*WHAT YOU HAVE TO DO:* Please restate the material below word for word, from the first line through the one that contains "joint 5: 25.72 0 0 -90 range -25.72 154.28", inclusive.
··· DATA EXCERPT
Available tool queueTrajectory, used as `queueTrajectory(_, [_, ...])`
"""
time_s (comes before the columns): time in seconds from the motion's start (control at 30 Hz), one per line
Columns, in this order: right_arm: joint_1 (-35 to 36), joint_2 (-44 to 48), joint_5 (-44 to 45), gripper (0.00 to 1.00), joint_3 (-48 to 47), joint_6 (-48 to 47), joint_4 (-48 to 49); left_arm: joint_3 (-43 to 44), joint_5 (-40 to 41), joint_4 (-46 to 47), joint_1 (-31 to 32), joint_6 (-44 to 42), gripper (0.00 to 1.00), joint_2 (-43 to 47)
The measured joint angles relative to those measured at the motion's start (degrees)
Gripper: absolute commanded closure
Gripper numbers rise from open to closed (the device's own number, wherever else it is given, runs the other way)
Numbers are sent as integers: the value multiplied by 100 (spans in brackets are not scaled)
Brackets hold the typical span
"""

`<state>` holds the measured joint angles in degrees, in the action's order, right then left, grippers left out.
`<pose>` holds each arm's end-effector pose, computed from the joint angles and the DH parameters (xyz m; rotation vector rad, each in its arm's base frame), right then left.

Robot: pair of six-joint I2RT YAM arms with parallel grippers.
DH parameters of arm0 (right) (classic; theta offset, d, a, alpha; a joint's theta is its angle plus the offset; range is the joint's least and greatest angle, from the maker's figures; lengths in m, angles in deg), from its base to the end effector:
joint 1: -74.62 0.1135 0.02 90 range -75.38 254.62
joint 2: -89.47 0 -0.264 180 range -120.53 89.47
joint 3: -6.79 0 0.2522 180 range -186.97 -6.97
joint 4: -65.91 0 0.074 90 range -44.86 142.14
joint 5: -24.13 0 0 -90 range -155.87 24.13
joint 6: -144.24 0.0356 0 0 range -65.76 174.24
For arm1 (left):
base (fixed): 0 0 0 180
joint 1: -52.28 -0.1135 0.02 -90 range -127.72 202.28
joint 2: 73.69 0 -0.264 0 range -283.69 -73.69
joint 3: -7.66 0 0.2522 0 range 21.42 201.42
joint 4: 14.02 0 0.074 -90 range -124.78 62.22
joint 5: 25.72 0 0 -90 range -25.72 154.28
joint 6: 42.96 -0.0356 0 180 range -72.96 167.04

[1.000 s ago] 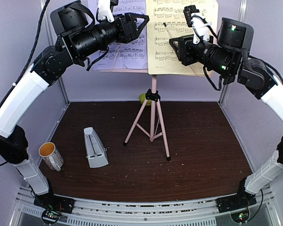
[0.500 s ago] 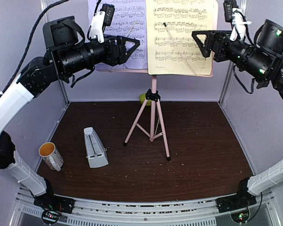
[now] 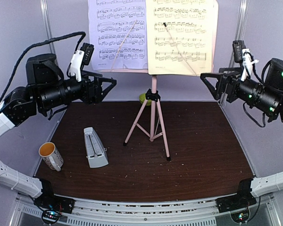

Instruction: Set up the instrument practice props

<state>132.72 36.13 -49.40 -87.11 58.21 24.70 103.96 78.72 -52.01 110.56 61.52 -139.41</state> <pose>0.0942 0.1323 0.4880 -0.5240 1.5286 0.6170 0.1317 -0.1962 0.4685 0.4694 1.6867 -0.7291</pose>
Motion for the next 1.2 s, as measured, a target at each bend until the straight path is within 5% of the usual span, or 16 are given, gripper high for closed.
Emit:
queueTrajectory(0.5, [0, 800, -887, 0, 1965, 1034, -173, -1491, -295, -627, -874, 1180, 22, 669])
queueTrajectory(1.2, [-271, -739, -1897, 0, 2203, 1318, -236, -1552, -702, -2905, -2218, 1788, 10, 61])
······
*EXERCISE SOLUTION:*
Available tool queueTrajectory, used as `queueTrajectory(_, [_, ...])`
"""
time_s (comes before the columns): time in seconds from the motion's start (control at 30 Hz), one per line
Columns, in this order: right_arm: joint_1 (-35 to 36), joint_2 (-44 to 48), joint_5 (-44 to 45), gripper (0.00 to 1.00), joint_3 (-48 to 47), joint_6 (-48 to 47), joint_4 (-48 to 49); left_arm: joint_3 (-43 to 44), joint_5 (-40 to 41), joint_4 (-46 to 47), joint_1 (-31 to 32), joint_6 (-44 to 42), gripper (0.00 to 1.00), joint_2 (-43 to 47)
The measured joint angles relative to those measured at the motion's start (degrees)
Gripper: absolute commanded closure
Gripper numbers rise from open to closed (the device's own number, wherever else it is given, runs the other way)
Numbers are sent as integers: the value multiplied by 100 (spans in brackets are not scaled)
Brackets hold the typical span
"""

`<state>` holds the measured joint angles in degrees, in the action's order, right then left, grippers left out.
`<pose>` holds each arm's end-effector pose, computed from the joint angles and the DH parameters (xyz m; rotation vector rad, each in its arm's base frame), right then left.

Robot: pair of six-joint I2RT YAM arms with parallel grippers.
DH parameters of arm0 (right) (classic; theta offset, d, a, alpha; a joint's theta is its angle plus the offset; range is the joint's least and greatest angle, from the maker's figures; lengths in m, angles in deg), from its base to the end effector:
joint 1: -74.62 0.1135 0.02 90 range -75.38 254.62
joint 2: -89.47 0 -0.264 180 range -120.53 89.47
joint 3: -6.79 0 0.2522 180 range -186.97 -6.97
joint 4: -65.91 0 0.074 90 range -44.86 142.14
joint 5: -24.13 0 0 -90 range -155.87 24.13
joint 6: -144.24 0.0356 0 0 range -65.76 174.24
For arm1 (left):
base (fixed): 0 0 0 180
joint 1: -52.28 -0.1135 0.02 -90 range -127.72 202.28
joint 2: 73.69 0 -0.264 0 range -283.69 -73.69
joint 3: -7.66 0 0.2522 0 range 21.42 201.42
joint 4: 14.02 0 0.074 -90 range -124.78 62.22
joint 5: 25.72 0 0 -90 range -25.72 154.28

Nothing more is needed to complete the output.